Através daquela pequena janela comecei ver coisas, no inicio estranhas, mas logo fui me acostumando. Eu vi um rapaz sentado sob a sombra de uma árvore. Uma mulher chorando desesperadamente. Uma casa, minha casa, todo enegrecida. Me aproximei mais e vi também uma criança, porém não chorava. Nos seus olhos eu vi um sentimento horroroso que não devia existir no coração das crianças. Ela sentia saudades e eu vi naquela criança que aquele sentimento se transformaria em algo que ela não seria capaz de dominar. Seria transformada numa criatura amarga e infeliz.

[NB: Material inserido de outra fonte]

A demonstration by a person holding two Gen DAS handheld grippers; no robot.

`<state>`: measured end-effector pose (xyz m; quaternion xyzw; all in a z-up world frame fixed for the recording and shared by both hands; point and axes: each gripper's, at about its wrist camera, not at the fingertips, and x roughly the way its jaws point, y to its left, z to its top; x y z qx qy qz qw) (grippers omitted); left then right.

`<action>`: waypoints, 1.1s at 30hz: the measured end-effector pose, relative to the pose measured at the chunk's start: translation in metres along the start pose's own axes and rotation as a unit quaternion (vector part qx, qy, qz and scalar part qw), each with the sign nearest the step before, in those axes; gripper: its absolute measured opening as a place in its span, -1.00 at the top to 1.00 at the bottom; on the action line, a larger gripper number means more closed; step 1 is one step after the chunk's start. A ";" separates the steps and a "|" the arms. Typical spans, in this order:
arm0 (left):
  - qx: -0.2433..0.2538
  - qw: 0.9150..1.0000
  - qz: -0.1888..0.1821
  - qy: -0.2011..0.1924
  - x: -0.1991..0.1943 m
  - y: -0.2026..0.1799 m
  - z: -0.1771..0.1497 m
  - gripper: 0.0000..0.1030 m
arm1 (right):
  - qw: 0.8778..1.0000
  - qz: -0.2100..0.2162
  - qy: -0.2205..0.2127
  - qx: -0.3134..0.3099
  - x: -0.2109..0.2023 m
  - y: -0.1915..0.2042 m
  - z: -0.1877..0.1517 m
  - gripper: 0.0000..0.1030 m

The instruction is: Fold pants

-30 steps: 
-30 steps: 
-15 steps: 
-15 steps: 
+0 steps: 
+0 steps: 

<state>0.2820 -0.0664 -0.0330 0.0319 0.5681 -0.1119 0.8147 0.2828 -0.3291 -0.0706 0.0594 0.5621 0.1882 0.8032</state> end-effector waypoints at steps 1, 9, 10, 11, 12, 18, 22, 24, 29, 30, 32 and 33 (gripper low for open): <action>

Não consegui entender o porque. Não conhecia a mulher que chorava, muito menos os meninos de olhos revoltados e rancorosos. Mas o homem sentado à sombra me assustou. Olhei bem pra ele. Cheguei bem perto. Olhei dentro dos seus olhos e vi. Me vi. Dentro seus olhos me encontrei. Percebi tudo afinal.

Tudo se apagou momentaneamente. Voltei ao jardim onde já havia estado antes. Agora com mais clareza, soube que todas aquelas pessoas estavam na mesma situação que eu. E elas, individualmente, também não conseguiam ver em mim alguma consciência. Pra elas eu também era mais um doente.

SILVA, Edmilson R. Textos Sobre Assuntos Aleatórios, Mas Sem Importância Alguma. Edição Única. Kaloré: Liberdade, 2008.

Um comentário:

Gabriela Luna disse...

Muito bom esse texto. No começo achei que fosse um hospício, com essa coisa de ser tudo branco e tal. Jamais imaginaria um cemitério. Ou talvez seja a minha pequena fixação por loucura e histórias de loucos/gênios incompreendidos no hospício. Sei lá. O estranho é que era pra ser comovente, eu imagino, mas eu sei que a maioria das pessoas que estuda à noite lá no meu colégio provavelmente acorda às cinco horas da manhã pra trabalhar e dorme depois da meia-noite, enquanto o organismo implora por oito horas de sono tranquilo. Uma garota da minha sala mora na favela. Eu já fui na casa dela. Enquanto eu acordo às seis da manhã, não tomo café e almoço de graça na escola. Meu pai ganha seis reais por aula, sei lá, acho que salário de professor é isso. E minha mãe, que trabalha no caixa, tem coragem de dizer que somos de classe média, porque enquanto a minha coleguinha mora numa favela, nossa bela casa é apenas ao lado de outra (o bairro onde moro é cheio delas). Já vi tiroteio pela janela, e quando escuto apenas uma explosão aleatória, sei que é o sinal pra dizer que as drogas chegaram na boca ou algo do tipo. Mas eu tenho computador. Engraçado, né? Ouvi dizer por aí que quem corre atrás consegue o que quer. Pena que eu acho meio difícil ter vontade de correr atrás de alguma coisa quando tudo parece tão negro e sem saída. Boa sorte (porque talvez só dê pra contar com a sorte mesmo) pra você e pra todos os escritores amadores e blogueiros anônimos.